Bug #53485 Subquery with MIN/MAX aggregate incorrectly optimized away -> Incorrect result
Submitted: 7 May 2010 12:59 Modified: 5 May 2018 9:59
Reporter: Ole John Aske Email Updates:
Status: Closed Impact on me:
None 
Category:MySQL Server: Optimizer Severity:S2 (Serious)
Version:5.1.44, 5.5.5-m3 OS:Any
Assigned to: CPU Architecture:Any

[7 May 2010 12:59] Ole John Aske
Description:
The optimizer will incorrectly 'optimized away' a subquery selecting MIN/MAX even if the subquery is correlated by (or: 'depends on') an outer referrence. In the example:

SELECT (SELECT MIN(42) FROM T2 WHERE T2.pk = T1.pk ) AS scalar_subqry FROM T1;

The optimizer pre-evaluates the term 'SELECT MIN(42) FROM T2' to the answer 42 and
replace the entire subquery with const_table(42) which is returned for all referrences to this subquery. The correlation predicate 'WHERE T2.pk = T1.pk' is never checked during query execution. If this predicate was executed, it would not have qualify any rows from the subquery and it should have evaluated to NULL.

How to repeat:
CREATE TABLE T1(PK INT PRIMARY KEY) engine = myISAM;
CREATE TABLE T2(PK INT PRIMARY KEY) engine = myISAM;

INSERT INTO T1 VALUES (1);
INSERT INTO T2 VALUES (10);

explain
SELECT (SELECT MIN(42) FROM T2 WHERE T2.pk = T1.pk ) AS scalar_subquery FROM T1;

+----+--------------------+-------+--------+---------------+------+---------+------+------+------------------------------+
| id | select_type        | table | type   | possible_keys | key  | key_len | ref  | rows | Extra                        |
+----+--------------------+-------+--------+---------------+------+---------+------+------+------------------------------+
|  1 | PRIMARY            | T1    | system | NULL          | NULL | NULL    | NULL |    1 |                              |
|  2 | DEPENDENT SUBQUERY | NULL  | NULL   | NULL          | NULL | NULL    | NULL | NULL | Select tables optimized away |
+----+--------------------+-------+--------+---------------+------+---------+------+------+------------------------------+

mysql> SELECT (SELECT MIN(42) FROM T2 WHERE T2.pk = T1.pk ) AS scalar_subqry FROM T1;
+---------------+
| scalar_subqry |
+---------------+
|            42 |
+---------------+
1 row in set (0.00 sec)

Suggested fix:
Either:

1) Dissable const table optimization for subqueries which are correlated through an outer referrence.

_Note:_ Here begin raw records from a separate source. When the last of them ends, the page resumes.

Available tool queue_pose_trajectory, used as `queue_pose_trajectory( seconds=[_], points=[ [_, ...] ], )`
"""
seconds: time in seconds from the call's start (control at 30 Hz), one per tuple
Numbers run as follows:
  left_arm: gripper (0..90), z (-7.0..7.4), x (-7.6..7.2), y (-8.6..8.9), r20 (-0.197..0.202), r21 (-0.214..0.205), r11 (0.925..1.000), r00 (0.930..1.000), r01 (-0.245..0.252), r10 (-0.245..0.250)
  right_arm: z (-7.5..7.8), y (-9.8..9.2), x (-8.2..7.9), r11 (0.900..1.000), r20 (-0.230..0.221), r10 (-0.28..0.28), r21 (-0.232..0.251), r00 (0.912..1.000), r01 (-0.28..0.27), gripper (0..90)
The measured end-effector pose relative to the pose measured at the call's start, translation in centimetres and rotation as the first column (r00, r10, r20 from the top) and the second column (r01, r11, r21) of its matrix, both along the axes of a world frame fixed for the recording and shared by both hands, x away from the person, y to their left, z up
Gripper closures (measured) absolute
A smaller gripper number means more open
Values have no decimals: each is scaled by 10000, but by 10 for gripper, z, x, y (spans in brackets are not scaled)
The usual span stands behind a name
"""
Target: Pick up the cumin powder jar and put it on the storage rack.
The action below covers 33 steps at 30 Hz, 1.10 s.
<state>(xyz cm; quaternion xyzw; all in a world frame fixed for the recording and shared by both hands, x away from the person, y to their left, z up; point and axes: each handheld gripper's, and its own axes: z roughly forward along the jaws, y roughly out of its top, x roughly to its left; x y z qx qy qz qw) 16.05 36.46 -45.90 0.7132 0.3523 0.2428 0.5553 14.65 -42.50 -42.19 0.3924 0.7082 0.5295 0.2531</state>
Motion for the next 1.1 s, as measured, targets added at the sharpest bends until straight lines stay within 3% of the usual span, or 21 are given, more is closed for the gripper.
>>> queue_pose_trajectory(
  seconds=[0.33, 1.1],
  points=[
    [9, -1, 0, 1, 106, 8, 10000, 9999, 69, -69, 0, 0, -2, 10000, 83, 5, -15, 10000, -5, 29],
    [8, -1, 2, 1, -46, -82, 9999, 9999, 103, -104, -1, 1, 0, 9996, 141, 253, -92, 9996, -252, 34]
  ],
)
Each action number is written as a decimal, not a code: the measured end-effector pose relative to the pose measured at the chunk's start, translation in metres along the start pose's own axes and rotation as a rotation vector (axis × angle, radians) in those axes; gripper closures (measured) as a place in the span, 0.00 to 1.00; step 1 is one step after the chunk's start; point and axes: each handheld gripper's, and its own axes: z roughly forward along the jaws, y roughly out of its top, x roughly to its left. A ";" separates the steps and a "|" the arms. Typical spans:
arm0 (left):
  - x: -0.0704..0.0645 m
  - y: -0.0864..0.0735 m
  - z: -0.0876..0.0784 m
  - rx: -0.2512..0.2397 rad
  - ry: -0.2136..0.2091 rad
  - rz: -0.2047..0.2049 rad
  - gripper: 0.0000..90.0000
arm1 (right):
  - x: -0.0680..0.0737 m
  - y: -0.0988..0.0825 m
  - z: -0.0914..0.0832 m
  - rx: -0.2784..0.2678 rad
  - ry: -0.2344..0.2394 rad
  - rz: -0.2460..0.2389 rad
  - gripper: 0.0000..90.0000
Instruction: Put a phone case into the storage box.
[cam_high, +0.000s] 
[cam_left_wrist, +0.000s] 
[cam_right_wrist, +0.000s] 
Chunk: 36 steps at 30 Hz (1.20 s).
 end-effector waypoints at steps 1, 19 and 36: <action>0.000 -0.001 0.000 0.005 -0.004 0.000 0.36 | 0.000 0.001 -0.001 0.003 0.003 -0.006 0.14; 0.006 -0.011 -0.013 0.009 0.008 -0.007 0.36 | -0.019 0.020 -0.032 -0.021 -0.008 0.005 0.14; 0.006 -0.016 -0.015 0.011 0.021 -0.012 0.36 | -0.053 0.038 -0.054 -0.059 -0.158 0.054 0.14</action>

2) Extend join_read_const() (and also join_read_system()?) to also evaluate an optional condition before either returning the const record, or STATUS_NOT_FOUND.
[7 May 2010 13:04] Ole John Aske
This is similar to bug#52051, where min/max is also incorrectly optimized away and replaced with a const-table.

However, bug#52051 is related to OUTER JOIN where predicate dependencies are not correctly handled, and is therefore not a duplicate. - It might be that the patch for 52051 may be enhanced to also fix this problem.
[7 May 2010 13:31] Valeriy Kravchuk
Verified just as described, also with current mysql-trunk from bzr:

77-52-4-109:trunk openxs$ bin/mysql -uroot test
Reading table information for completion of table and column names
You can turn off this feature to get a quicker startup with -A

Welcome to the MySQL monitor.  Commands end with ; or \g.
Your MySQL connection id is 22
Server version: 5.5.5-m3-debug Source distribution

Copyright (c) 2000, 2010, Oracle and/or its affiliates. All rights reserved.
This software comes with ABSOLUTELY NO WARRANTY. This is free software,
and you are welcome to modify and redistribute it under the GPL v2 license

Type 'help;' or '\h' for help. Type '\c' to clear the current input statement.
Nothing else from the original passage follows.